**How to complete this task**. Transcribe the listing below only from the line with "point to the red marker pen → (274, 218)" up to and including the line with "The lines of".

**Provided records**.
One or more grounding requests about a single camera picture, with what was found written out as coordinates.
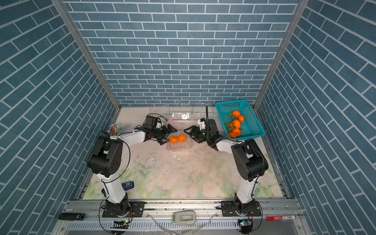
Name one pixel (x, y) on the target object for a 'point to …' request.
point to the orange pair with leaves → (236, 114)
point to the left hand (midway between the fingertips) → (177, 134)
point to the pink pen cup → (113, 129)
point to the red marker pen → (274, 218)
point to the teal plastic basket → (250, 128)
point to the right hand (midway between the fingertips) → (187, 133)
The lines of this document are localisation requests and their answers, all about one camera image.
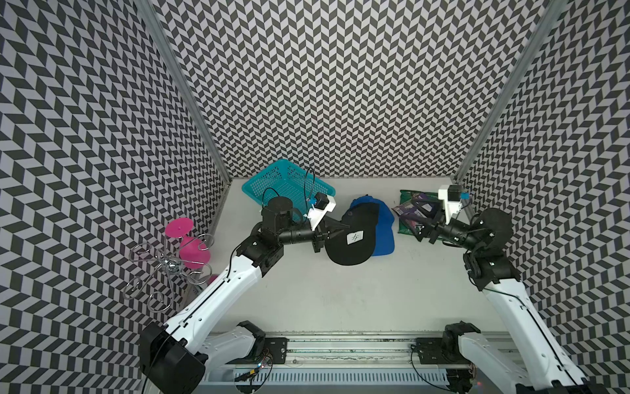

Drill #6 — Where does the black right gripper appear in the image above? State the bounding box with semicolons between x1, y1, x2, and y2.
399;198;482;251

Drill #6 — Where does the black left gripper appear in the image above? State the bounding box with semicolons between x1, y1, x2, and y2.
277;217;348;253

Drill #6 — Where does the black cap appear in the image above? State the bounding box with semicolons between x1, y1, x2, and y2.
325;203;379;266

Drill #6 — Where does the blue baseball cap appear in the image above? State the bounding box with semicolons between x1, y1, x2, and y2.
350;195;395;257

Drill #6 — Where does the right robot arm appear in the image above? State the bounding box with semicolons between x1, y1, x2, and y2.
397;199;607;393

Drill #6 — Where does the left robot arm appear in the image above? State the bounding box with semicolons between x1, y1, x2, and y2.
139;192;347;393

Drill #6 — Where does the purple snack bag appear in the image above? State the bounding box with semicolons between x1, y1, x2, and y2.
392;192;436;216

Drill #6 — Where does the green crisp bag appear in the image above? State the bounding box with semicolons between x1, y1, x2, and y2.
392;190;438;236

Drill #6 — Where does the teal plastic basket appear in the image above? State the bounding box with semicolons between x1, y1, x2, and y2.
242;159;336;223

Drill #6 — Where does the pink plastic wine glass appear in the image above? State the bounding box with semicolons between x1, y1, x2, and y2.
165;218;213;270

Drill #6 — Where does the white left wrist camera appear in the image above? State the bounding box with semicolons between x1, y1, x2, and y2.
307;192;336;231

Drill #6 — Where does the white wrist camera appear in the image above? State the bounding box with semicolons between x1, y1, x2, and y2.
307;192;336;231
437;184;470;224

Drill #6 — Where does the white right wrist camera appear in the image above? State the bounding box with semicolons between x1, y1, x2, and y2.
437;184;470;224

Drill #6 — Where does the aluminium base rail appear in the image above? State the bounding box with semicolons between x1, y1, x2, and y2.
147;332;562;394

* * *

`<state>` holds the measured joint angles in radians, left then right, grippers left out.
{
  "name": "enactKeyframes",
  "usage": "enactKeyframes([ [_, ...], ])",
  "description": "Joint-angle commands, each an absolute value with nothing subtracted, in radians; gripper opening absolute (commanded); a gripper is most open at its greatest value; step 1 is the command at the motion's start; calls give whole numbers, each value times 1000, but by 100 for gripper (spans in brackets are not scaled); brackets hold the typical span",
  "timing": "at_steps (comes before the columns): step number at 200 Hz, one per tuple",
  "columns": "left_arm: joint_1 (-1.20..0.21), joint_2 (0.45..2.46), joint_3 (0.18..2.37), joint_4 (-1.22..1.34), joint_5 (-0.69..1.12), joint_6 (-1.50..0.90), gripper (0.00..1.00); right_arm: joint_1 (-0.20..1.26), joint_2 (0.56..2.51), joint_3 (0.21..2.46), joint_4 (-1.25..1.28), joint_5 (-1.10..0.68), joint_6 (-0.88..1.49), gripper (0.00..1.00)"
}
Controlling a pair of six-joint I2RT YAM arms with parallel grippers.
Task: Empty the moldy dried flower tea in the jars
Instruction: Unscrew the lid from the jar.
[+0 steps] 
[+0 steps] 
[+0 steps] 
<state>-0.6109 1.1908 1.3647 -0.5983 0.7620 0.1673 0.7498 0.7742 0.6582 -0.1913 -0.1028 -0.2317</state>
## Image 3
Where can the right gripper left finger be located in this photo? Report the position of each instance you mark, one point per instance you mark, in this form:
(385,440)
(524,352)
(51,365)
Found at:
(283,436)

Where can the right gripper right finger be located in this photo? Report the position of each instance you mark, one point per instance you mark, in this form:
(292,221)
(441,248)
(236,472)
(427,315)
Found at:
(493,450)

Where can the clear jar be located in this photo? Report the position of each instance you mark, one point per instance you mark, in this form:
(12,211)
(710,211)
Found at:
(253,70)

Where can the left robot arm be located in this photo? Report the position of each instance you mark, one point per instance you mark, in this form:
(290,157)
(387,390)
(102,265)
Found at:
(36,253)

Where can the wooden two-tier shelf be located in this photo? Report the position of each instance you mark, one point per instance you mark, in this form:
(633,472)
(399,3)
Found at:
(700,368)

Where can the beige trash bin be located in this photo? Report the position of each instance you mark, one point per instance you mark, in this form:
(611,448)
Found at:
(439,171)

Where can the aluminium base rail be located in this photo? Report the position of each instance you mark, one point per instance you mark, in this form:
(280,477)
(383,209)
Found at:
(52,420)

**Result of this task**.
point to the red marker pen → (274, 218)
point to the teal plastic basket → (250, 128)
point to the right hand (midway between the fingertips) → (187, 133)
The lines of this document are localisation requests and their answers, all about one camera image.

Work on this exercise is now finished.